1 Corintios 10:23 invita al creyente a ir más allá de la legalidad de sus elecciones y preguntarse qué edifica. En comunicación, eso se traduce en: ¿estoy eligiendo este medio porque sirve mejor a la persona, o porque me es más cómodo a mí? La comodidad propia no es mala, pero cuando entra en conflicto con lo que verdaderamente sirve al prójimo, el principio de Pablo llama a considerar lo segundo.

La preferencia por el texto no es un problema moral en sí; puede ser un estilo de comunicación efectivo y perfectamente válido. El problema aparece cuando esa preferencia se convierte en una barrera para el tipo de conexión que algunas relaciones requieren. El creyente que evalúa honestamente si su preferencia por el texto está al servicio de la relación o simplemente al servicio de su comodidad tiene el marco que Pablo describe.

Una oración por la comunicación que sirve al prójimo

Para quien quiere que el medio que elige sea el que mejor sirve a las personas que ama.

"Señor, vivo en un mundo donde puedo elegir cómo comunicarme y a veces elijo lo que me es más cómodo antes que lo que mejor sirve a la persona con quien hablo.
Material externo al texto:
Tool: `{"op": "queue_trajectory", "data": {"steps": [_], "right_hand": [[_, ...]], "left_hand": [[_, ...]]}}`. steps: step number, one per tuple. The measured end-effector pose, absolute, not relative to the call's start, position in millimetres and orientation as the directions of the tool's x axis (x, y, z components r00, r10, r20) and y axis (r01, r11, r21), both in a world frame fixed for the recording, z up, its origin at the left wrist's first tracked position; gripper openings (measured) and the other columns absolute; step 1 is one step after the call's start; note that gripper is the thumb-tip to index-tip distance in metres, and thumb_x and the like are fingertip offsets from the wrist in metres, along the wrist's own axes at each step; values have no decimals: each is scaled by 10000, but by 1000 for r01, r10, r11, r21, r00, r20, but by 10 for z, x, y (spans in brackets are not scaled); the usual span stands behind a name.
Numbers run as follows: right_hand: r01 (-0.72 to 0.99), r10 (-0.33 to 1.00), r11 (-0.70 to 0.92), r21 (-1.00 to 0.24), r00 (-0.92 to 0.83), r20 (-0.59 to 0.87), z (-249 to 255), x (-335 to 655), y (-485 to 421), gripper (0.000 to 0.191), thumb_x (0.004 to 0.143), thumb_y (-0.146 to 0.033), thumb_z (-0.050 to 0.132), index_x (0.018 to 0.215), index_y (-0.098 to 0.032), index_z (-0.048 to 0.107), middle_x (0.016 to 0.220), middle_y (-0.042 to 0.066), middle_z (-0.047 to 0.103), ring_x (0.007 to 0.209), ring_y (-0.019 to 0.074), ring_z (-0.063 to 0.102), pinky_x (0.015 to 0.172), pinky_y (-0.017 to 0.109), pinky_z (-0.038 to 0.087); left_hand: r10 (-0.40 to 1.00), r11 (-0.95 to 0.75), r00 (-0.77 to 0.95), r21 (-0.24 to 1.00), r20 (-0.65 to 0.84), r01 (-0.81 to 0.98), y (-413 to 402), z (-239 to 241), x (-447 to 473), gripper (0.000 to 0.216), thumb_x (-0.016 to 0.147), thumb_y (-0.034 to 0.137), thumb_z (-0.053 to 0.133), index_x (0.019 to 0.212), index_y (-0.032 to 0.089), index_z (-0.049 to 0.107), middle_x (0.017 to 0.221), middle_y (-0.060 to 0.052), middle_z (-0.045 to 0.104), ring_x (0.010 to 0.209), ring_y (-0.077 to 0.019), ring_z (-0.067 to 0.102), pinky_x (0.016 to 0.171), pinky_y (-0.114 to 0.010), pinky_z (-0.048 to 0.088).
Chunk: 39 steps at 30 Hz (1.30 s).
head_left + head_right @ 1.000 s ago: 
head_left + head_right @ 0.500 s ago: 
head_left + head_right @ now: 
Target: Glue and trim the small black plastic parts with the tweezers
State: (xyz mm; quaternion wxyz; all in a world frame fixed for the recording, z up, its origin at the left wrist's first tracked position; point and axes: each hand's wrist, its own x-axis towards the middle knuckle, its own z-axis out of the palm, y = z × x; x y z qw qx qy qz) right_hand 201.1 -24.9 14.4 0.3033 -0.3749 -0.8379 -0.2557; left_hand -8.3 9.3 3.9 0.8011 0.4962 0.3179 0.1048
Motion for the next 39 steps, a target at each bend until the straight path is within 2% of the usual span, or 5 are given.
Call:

Ayúdame a ser consciente de lo que mis elecciones de comunicación dicen a quienes me importan. A saber cuándo el mensaje de texto es la herramienta correcta y cuándo la llamada, aunque me cueste más esfuerzo, es lo que la relación requiere.

Que lo que comunico, de la manera en que lo hago, edifique y dé gracia. Que no use la comodidad del texto para evitar las conversaciones difíciles que necesitan ser dichas en voz.

Que el medio que elija sirva al prójimo, no solo a mi zona de confort. En el nombre de Jesús, Amén."